— RECORDS FOR PROCESSING —
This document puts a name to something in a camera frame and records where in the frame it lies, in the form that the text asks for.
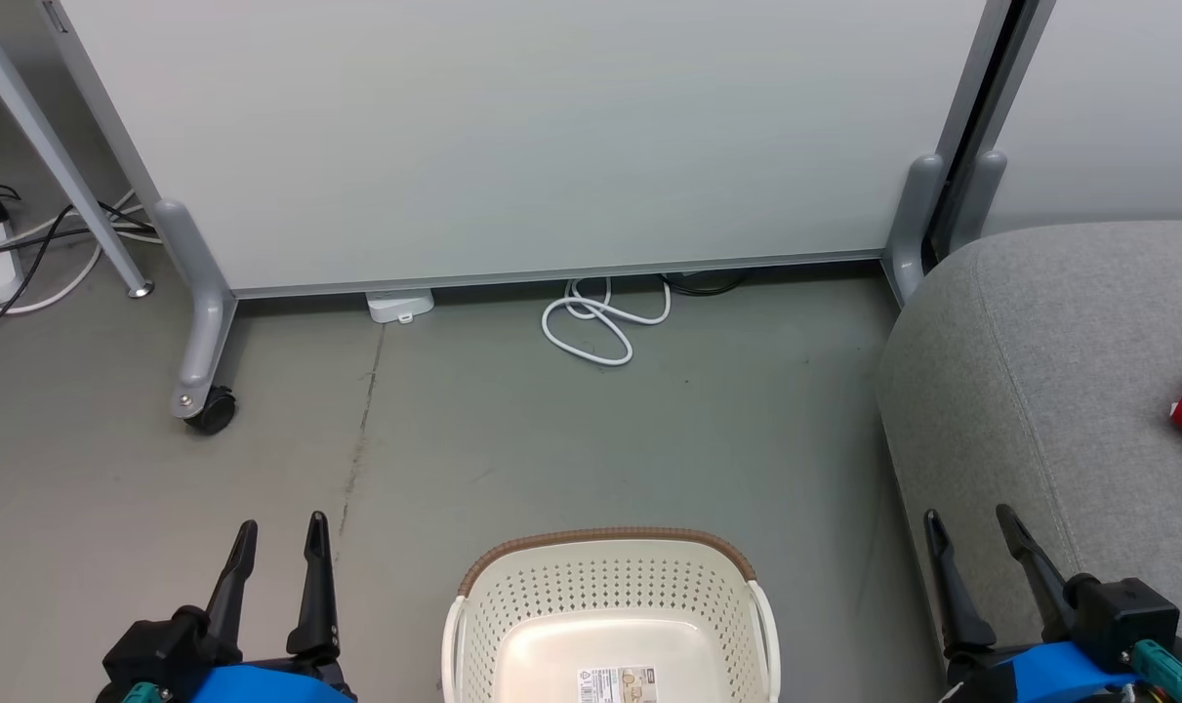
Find white power adapter box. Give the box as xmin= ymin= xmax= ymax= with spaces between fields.
xmin=366 ymin=289 xmax=435 ymax=324

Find long grey partition foot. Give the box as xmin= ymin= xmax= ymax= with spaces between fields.
xmin=153 ymin=200 xmax=238 ymax=421

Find black floor cables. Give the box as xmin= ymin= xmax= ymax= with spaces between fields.
xmin=0 ymin=200 xmax=157 ymax=348

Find black caster wheel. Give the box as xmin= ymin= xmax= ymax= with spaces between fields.
xmin=183 ymin=386 xmax=237 ymax=435

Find narrow white partition panel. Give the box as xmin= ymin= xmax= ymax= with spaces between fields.
xmin=981 ymin=0 xmax=1182 ymax=235

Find grey fabric sofa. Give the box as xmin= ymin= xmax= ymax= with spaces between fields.
xmin=876 ymin=220 xmax=1182 ymax=703

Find white floor cables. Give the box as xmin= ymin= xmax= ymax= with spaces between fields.
xmin=0 ymin=190 xmax=147 ymax=315

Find cream perforated laundry basket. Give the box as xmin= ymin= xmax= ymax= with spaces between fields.
xmin=441 ymin=527 xmax=782 ymax=703

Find black cable under partition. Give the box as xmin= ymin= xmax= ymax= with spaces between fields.
xmin=661 ymin=271 xmax=748 ymax=297

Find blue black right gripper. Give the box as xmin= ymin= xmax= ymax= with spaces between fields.
xmin=922 ymin=503 xmax=1138 ymax=703

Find wide white partition panel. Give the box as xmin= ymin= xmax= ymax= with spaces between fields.
xmin=39 ymin=0 xmax=1016 ymax=299

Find paper label in basket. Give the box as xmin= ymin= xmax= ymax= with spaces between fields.
xmin=578 ymin=666 xmax=657 ymax=703

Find short grey partition post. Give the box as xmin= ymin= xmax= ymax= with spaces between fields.
xmin=950 ymin=148 xmax=1007 ymax=260
xmin=888 ymin=153 xmax=945 ymax=306

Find white coiled cable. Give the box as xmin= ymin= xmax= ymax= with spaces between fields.
xmin=542 ymin=276 xmax=672 ymax=368

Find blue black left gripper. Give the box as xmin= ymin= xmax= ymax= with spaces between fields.
xmin=185 ymin=510 xmax=357 ymax=703

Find grey metal table leg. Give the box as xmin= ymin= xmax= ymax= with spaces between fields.
xmin=0 ymin=0 xmax=154 ymax=299

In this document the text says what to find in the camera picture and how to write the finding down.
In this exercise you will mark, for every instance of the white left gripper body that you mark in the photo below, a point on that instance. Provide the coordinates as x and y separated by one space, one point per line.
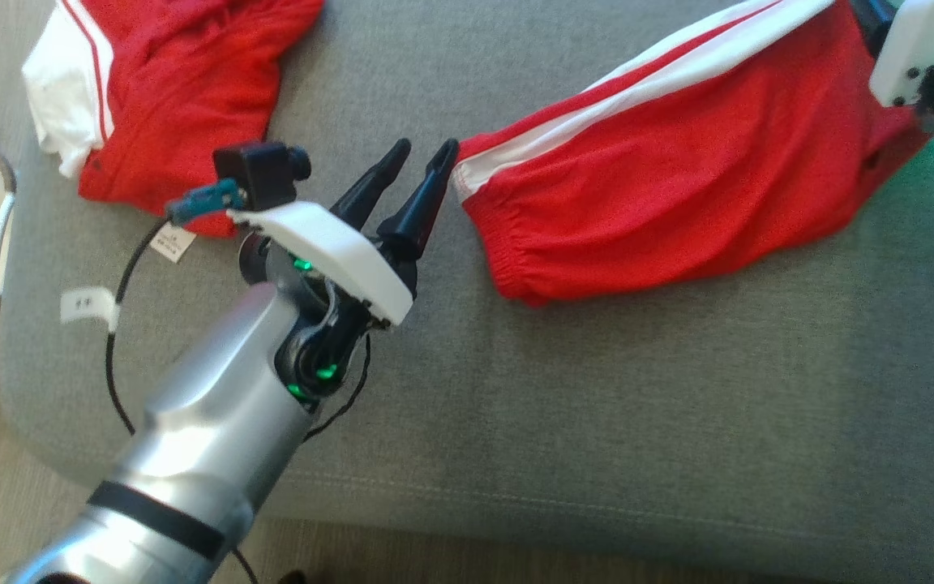
337 251

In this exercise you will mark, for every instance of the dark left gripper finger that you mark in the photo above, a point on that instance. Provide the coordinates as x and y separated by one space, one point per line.
370 191
422 207

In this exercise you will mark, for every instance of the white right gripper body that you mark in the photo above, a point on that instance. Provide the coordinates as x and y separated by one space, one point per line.
921 40

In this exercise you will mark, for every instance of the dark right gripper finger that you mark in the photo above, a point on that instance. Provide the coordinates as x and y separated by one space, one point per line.
874 20

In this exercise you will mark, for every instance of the red jersey with white sleeves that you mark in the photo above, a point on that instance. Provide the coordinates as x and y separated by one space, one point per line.
191 81

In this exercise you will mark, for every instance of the red shorts with white stripe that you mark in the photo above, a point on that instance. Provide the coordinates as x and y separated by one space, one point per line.
678 162

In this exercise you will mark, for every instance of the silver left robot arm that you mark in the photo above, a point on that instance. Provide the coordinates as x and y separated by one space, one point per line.
216 422

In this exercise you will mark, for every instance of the wide sofa seat cushion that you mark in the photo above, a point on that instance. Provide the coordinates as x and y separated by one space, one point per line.
597 405

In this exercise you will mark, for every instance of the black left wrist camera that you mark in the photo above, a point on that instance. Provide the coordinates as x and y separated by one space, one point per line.
260 174

— DIRECTIONS —
Each record above goes into the copy word for word; the pictures do not.

— RESPONSE TO THE EXERCISE —
This document puts a name to something in a camera frame and records where in the frame it lies, in the form that the text asks for.
Find white power adapter box. Give the box as xmin= ymin= xmax= ymax= with spaces between fields.
xmin=366 ymin=289 xmax=435 ymax=324

Find long grey partition foot. Give the box as xmin= ymin= xmax= ymax= with spaces between fields.
xmin=153 ymin=200 xmax=238 ymax=421

Find black floor cables. Give the box as xmin= ymin= xmax= ymax= with spaces between fields.
xmin=0 ymin=200 xmax=157 ymax=348

Find black caster wheel. Give the box as xmin= ymin= xmax= ymax= with spaces between fields.
xmin=183 ymin=386 xmax=237 ymax=435

Find narrow white partition panel. Give the box as xmin= ymin= xmax= ymax= with spaces between fields.
xmin=981 ymin=0 xmax=1182 ymax=235

Find grey fabric sofa. Give the box as xmin= ymin= xmax= ymax= with spaces between fields.
xmin=876 ymin=220 xmax=1182 ymax=703

Find white floor cables. Give the box as xmin= ymin= xmax= ymax= with spaces between fields.
xmin=0 ymin=190 xmax=147 ymax=315

Find cream perforated laundry basket. Give the box as xmin= ymin= xmax= ymax= with spaces between fields.
xmin=441 ymin=527 xmax=782 ymax=703

Find black cable under partition. Give the box as xmin= ymin= xmax= ymax= with spaces between fields.
xmin=661 ymin=271 xmax=748 ymax=297

Find blue black right gripper. Give the box as xmin= ymin= xmax= ymax= with spaces between fields.
xmin=922 ymin=503 xmax=1138 ymax=703

Find wide white partition panel. Give the box as xmin= ymin= xmax= ymax= with spaces between fields.
xmin=39 ymin=0 xmax=1016 ymax=299

Find paper label in basket. Give the box as xmin= ymin= xmax= ymax= with spaces between fields.
xmin=578 ymin=666 xmax=657 ymax=703

Find short grey partition post. Give the box as xmin= ymin= xmax= ymax= with spaces between fields.
xmin=950 ymin=148 xmax=1007 ymax=260
xmin=888 ymin=153 xmax=945 ymax=306

Find white coiled cable. Give the box as xmin= ymin= xmax= ymax= with spaces between fields.
xmin=542 ymin=276 xmax=672 ymax=368

Find blue black left gripper. Give the box as xmin= ymin= xmax= ymax= with spaces between fields.
xmin=185 ymin=510 xmax=357 ymax=703

Find grey metal table leg. Give the box as xmin= ymin= xmax= ymax= with spaces between fields.
xmin=0 ymin=0 xmax=154 ymax=299

In this document the text says what to find in the camera picture and how to write the finding down.
In this exercise you will mark, for every instance of the white left gripper body that you mark in the photo below, a point on that instance. Provide the coordinates as x and y separated by one space, one point per line.
337 251

In this exercise you will mark, for every instance of the dark left gripper finger that you mark in the photo above, a point on that instance. Provide the coordinates as x and y separated by one space, one point per line.
370 191
422 207

In this exercise you will mark, for every instance of the white right gripper body that you mark in the photo above, a point on that instance. Provide the coordinates as x and y separated by one space, one point per line.
921 40

In this exercise you will mark, for every instance of the dark right gripper finger that you mark in the photo above, a point on that instance. Provide the coordinates as x and y separated by one space, one point per line.
874 20

In this exercise you will mark, for every instance of the red jersey with white sleeves that you mark in the photo above, a point on that instance. Provide the coordinates as x and y separated by one space, one point per line.
191 81

In this exercise you will mark, for every instance of the red shorts with white stripe that you mark in the photo above, a point on that instance. Provide the coordinates as x and y separated by one space, one point per line.
678 162

In this exercise you will mark, for every instance of the silver left robot arm that you mark in the photo above, a point on that instance. Provide the coordinates as x and y separated by one space, one point per line.
216 422

In this exercise you will mark, for every instance of the wide sofa seat cushion that you mark in the photo above, a point on that instance. Provide the coordinates as x and y separated by one space, one point per line.
597 405

In this exercise you will mark, for every instance of the black left wrist camera that you mark in the photo above, a point on that instance. Provide the coordinates as x and y separated by one space, one point per line.
260 174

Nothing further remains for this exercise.